Just when you thought your brain could unwind on a Friday, you realise that it would rather be challenged with some good old fashioned medical trivia FFFF, introducing the Funtabulously Frivolous Friday Five 230

Question 1

Louis Braille (1809-1852) refined ‘night writing’ so it could effectively be used in the blind population.

Who originally commissioned ‘night writing’ for the military? 
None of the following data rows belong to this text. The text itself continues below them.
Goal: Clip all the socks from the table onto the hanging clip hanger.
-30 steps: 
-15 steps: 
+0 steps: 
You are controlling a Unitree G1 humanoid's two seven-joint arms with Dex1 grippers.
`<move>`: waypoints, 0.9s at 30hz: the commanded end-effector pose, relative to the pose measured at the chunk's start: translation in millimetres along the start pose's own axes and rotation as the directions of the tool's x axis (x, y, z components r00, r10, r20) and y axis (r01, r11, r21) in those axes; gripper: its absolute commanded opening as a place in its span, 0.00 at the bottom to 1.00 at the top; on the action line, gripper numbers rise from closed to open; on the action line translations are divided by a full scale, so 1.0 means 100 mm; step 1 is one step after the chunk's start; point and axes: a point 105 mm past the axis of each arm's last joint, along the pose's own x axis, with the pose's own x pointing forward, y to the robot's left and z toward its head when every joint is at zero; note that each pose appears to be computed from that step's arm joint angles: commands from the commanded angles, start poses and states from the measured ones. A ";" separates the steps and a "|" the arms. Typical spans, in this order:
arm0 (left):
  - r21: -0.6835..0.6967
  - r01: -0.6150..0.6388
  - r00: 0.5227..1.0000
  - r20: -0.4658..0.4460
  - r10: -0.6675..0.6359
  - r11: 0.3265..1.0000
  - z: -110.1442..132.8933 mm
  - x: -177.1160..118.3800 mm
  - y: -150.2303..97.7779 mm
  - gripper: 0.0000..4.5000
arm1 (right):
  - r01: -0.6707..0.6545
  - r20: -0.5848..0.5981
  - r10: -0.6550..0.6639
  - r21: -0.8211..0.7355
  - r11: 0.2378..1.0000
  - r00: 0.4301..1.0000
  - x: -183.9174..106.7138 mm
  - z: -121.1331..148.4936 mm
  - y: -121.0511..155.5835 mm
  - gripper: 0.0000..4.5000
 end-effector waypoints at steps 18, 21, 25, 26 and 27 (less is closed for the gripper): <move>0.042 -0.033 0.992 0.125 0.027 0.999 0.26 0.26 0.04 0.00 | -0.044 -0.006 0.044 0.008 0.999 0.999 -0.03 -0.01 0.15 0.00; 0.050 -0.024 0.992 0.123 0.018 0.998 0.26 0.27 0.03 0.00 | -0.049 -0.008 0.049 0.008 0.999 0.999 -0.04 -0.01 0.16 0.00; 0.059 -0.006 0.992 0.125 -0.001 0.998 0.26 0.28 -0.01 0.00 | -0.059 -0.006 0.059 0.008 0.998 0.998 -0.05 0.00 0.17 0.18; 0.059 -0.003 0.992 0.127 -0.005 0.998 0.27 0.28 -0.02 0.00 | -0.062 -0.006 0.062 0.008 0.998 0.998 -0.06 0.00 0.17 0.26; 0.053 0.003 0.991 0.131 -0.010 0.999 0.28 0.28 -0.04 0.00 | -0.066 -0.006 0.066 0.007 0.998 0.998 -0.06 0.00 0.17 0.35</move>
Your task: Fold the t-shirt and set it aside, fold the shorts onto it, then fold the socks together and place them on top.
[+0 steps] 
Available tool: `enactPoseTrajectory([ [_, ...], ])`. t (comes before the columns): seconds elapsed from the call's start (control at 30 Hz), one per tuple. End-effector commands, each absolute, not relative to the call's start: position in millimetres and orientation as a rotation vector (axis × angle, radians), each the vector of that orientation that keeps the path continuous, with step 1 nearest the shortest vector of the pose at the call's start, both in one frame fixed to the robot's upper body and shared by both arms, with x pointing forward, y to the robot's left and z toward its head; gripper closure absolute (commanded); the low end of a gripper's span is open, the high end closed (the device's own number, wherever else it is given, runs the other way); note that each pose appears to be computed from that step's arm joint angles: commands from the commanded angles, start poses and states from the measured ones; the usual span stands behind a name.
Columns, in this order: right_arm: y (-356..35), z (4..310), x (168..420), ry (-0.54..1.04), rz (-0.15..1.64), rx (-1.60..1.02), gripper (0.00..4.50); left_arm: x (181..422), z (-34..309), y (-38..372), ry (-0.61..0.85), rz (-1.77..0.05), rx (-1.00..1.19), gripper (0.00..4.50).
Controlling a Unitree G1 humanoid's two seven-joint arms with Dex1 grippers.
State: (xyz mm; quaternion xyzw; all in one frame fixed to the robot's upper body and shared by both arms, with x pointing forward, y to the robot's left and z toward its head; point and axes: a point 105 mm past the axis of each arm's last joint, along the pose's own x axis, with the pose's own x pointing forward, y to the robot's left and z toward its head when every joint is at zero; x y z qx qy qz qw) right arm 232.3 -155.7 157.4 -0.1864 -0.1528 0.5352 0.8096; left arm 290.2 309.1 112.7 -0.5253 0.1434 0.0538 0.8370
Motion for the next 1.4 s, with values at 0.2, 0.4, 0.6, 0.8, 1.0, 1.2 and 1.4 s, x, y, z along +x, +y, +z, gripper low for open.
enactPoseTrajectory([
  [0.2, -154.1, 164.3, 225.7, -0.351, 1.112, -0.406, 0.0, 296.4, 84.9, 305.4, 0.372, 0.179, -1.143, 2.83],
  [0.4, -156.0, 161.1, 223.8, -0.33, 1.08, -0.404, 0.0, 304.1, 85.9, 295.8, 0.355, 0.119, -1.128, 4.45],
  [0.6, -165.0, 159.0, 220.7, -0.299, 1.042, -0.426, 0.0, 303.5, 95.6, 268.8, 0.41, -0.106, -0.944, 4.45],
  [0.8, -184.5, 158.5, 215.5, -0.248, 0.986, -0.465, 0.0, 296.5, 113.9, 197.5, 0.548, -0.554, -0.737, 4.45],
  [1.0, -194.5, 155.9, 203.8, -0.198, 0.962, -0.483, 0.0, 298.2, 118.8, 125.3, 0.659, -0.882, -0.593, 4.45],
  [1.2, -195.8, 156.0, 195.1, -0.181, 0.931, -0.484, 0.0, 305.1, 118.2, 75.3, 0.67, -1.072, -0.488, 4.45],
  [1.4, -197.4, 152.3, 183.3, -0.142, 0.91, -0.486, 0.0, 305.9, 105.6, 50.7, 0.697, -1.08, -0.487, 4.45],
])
Reveal the funtabulous answer

Developed by Charles Barbier (1767-1841), after Napoleon commissioned a plan to develop a way for soldiers to communicate silently in the night without a light source. It proved too difficult for the soldiers and was abandoned.

Braille had blinded himself as a child by accidentally stabbing himself in the eye with his fathers awl (used for putting holes in leather). Having heard about Barbier’s night writing the pair met at the Royal Institute for the Blind in Paris. It took Braille a further 9 years to perfect his system. [Reference]


Question 2

Beards as we know, can be risky, particularly during bag-valve mask ventilation attempts. The problem has been solved with vaseline and tegaderm with the news spreading via social media. However, there was a mayor of Braunau am Inn on the Austrian-German border in the 16th Century who didn’t have the luxury of twitter…

How did he succumb due to his facial hair?

Reveal the funtabulous answer

The Braunau mayor in 1567 was Hans Steininger. He was best known for his 4ft 6 inch beard.

On September 28, 1567 there was a large fire in the town that caused a general panic. Steininger usually kept his prodigious beard hair rolled up and stuffed in a pocket, but during the commotion he was running around with it hanging free. In the midst of the chaos, he managed to step on his own beard, sending him tumbling down a flight of stairs and breaking his neck. 

Braunau am Inn is also known of the birth place of Adolf Hitler but for obvious reasons they celebrate Hans Steininger including a statue on the local church, his preserved beard and a tourist tour with its very own Hans Steininger actor. [Reference]


Question 3

What is Faget sign?

Reveal the funtabulous answer

Relative bradycardia in association with fever (Temperature-pulse dissociation).

1859 – Jean-Charles Faget (1818–1884) published a review of the clinical historical accounts of multiple patients suffering from fever in the 1839, 1853 and 1858 Yellow fever epidemics in New Orleans.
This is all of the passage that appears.